The attorneys general are looking to hold the company accountable, and the suit is looking to stop the Cupertino firm from “using its control of app distribution to undermine cross-platform technologies such as super apps and cloud streaming apps,” as well as from “using the terms and conditions of its contracts with developers, accessory makers, consumers, or others to obtain, maintain, extend, or entrench a monopoly,” among other things.

In an official response to the launch of the suit, Apple said that if successful, it would “hinder our ability to create the kind of technology people expect from Apple—where hardware, software, and services intersect” and it would “set a dangerous precedent, empowering government to take a heavy hand in designing people’s technology.”

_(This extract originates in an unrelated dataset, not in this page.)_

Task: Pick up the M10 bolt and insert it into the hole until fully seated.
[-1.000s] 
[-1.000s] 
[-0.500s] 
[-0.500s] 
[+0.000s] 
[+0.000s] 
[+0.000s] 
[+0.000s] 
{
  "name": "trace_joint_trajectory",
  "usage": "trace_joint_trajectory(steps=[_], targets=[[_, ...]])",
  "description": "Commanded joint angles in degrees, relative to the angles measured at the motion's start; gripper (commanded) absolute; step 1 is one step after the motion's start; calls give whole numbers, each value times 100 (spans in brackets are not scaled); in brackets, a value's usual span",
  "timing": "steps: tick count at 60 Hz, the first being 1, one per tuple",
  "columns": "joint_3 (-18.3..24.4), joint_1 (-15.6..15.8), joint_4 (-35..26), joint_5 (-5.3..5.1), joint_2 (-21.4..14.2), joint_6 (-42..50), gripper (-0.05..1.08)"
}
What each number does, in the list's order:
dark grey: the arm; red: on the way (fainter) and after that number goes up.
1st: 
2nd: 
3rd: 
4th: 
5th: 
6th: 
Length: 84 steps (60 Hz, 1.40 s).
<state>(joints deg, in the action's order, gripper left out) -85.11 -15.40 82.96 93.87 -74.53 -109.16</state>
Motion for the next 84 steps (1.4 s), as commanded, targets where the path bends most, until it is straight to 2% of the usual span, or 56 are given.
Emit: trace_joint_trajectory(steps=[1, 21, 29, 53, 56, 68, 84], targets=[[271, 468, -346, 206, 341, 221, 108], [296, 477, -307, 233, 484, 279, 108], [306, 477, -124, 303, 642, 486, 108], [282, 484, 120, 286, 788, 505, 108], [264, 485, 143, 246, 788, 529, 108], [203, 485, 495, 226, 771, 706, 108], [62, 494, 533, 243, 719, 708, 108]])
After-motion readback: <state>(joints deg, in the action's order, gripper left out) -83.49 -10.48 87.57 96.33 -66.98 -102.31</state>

The United States government has recently turned a more critical eye to large tech firms operating in the country. Earlier in March, social media firm TikTok was looking for buyers in the states in order to avoid a nationwide ban that could be implemented if a bill to remove the Chinese-owned company is signed into law.

While the TikTok ban represents the US seeking to, what lawmakers believe, protect itself from foreign influence through social media, the Apple lawsuit alleges protection from a local firm that is imposing an unfair monopoly in the market. Apple joins Google in the crosshairs of the DOJ this year, as the body is set to take Google to court over its digital advertising methods in the next few months.